In the centuries that followed Galileo's pioneering work, the instruments used to measure time became much more precise than Galileo's primitive water clock. Gradually the idea spread that it should be possible to calculate what would happen to any sort of system at every moment in time. Time itself was thought to be outside our control, a relentless and objective flow unaffected by anything that happened in it.

All this has now been changed by the work of physicists in this century. Einstein showed in 1905 that the constancy of the speed of light could be understood only if motion slows the flow of time. The changes in the rates of moving clocks had escaped notice until then because these changes are tiny, except at speeds close to that of light. There is, however, no doubt that Einstein was right. For instance, it has been recently observed that the explosions of stars, known as supernovas, in galaxies that are rushing away from us at very high speed take longer than the same sort of explosions in our own galaxy. Observers who are moving rapidly past each other may even disagree about which events come before and which come after. Einstein realized a few years later that the flow of time is also slowed by gravitation.

  • Time is not the background to the natural world - it is a part of nature, like energy or matter.

The role of time in our theories has lately become even weirder. As we understand nature better, we sometimes find that what we thought had to be key ingredients of our deepest theories are only secondary concepts; that they are relevant only in certain limited contexts.

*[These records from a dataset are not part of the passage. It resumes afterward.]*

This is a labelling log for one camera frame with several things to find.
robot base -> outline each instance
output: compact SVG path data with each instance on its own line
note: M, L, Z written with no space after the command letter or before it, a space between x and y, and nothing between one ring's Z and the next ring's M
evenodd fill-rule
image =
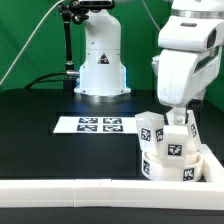
M114 96L97 96L74 92L74 96L78 100L85 100L93 103L116 103L129 100L131 98L131 91Z

black logo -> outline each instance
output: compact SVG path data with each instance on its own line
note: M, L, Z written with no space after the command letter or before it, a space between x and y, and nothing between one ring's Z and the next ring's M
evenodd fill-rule
M197 135L197 131L196 131L194 124L191 125L191 132L192 132L193 137L195 137Z
M168 144L168 156L181 156L182 145Z
M150 142L151 141L151 131L145 128L141 129L141 139Z
M81 124L97 124L98 118L93 117L81 117L79 123Z
M147 161L143 161L143 170L146 174L149 175L149 171L150 171L150 164Z
M163 140L163 129L156 130L156 139L157 142L161 142Z
M103 125L104 132L123 132L122 125Z
M194 168L184 170L184 181L194 180Z
M98 61L98 64L110 64L105 53L103 53L103 55L101 56L100 60Z
M96 132L97 125L78 125L77 131Z
M104 124L122 124L121 118L104 118Z

black cable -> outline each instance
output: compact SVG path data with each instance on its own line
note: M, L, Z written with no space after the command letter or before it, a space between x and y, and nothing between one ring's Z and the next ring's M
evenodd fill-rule
M43 79L46 79L46 78L50 78L50 77L54 77L54 76L59 76L59 75L66 75L66 72L57 72L57 73L51 73L51 74L48 74L48 75L43 75L35 80L33 80L31 83L27 84L24 89L30 89L30 87L34 84L36 84L36 82L39 82Z
M29 85L26 85L24 89L30 89L33 85L38 83L47 83L47 82L64 82L65 79L55 79L55 80L42 80L42 81L35 81L30 83Z

black tabletop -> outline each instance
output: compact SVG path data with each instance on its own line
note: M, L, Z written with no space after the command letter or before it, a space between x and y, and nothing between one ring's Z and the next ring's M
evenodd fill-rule
M134 117L165 114L153 91L126 101L91 103L62 90L8 90L0 94L0 178L144 179L136 134L53 134L60 116ZM195 111L202 143L224 160L224 113L207 101ZM135 208L0 209L1 223L223 223L221 211Z

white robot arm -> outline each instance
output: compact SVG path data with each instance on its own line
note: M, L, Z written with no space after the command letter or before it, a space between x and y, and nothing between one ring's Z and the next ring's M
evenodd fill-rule
M114 0L75 0L70 4L73 22L86 20L86 60L74 92L94 102L116 101L131 91L126 87L126 68L120 61L121 26L107 11L114 6Z
M164 48L152 65L158 74L161 104L172 107L162 115L136 115L142 172L151 180L197 181L202 175L201 141L193 111L194 98L204 97L217 77L224 43L223 0L174 0L172 16L160 31Z
M222 0L175 0L159 34L161 104L186 107L217 77L224 41Z

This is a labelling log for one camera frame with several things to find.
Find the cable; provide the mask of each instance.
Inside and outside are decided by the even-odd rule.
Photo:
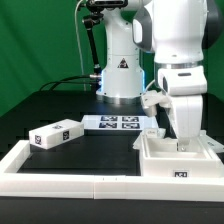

For instance, through most of the 19th century, it was thought that temperature was a universal attribute of matter. But for 100 years we have understood that the idea of temperature makes sense only in an approximate way for collections of any finite number of atoms or molecules, and not at all for a single atom. The same demotion now seems to be happening to time, and to space as well.

In the most promising fundamental theories being developed these days, time and space do not enter in the equations but only appear when we make certain approximations to solve those equations. If these theories are right then it makes no sense to talk about intervals of time shorter than about a billion-billion-billion-billion-billionth of a second. We can now understand pretty well what happened when the universe was three minutes old, and we have good hopes of understanding what happened when it was a second old, but if we try to say what the universe was like when it was less than a billion-billion-billion-billion-billionth of a second old, we find ourselves dealing with a strange state in which time and space have no meaning.

Some people have suggested that changes in the scientists' concept of time should affect the way we look at time in human affairs. The great psychologist Jean Piaget thought that Einstein's theory of relativity would help us understand how infants perceive time. I have my doubts. In our daily lives we do not move around at speeds near the speed of light, nor visit strong gravitational fields like those around black holes and neutron stars, nor notice time intervals of a billionth of a second, much less a billion-billion-billion-billion-billionth of a second.

As far as human affairs are concerned, time is what it was to Galileo:

  • an inexorable progression of instant after instant.

As always, the most important thing about time is that, as Dylan Thomas put it, time holds us green and dying. Each of us only gets so much time, and our fate is to watch this stock steadily diminish.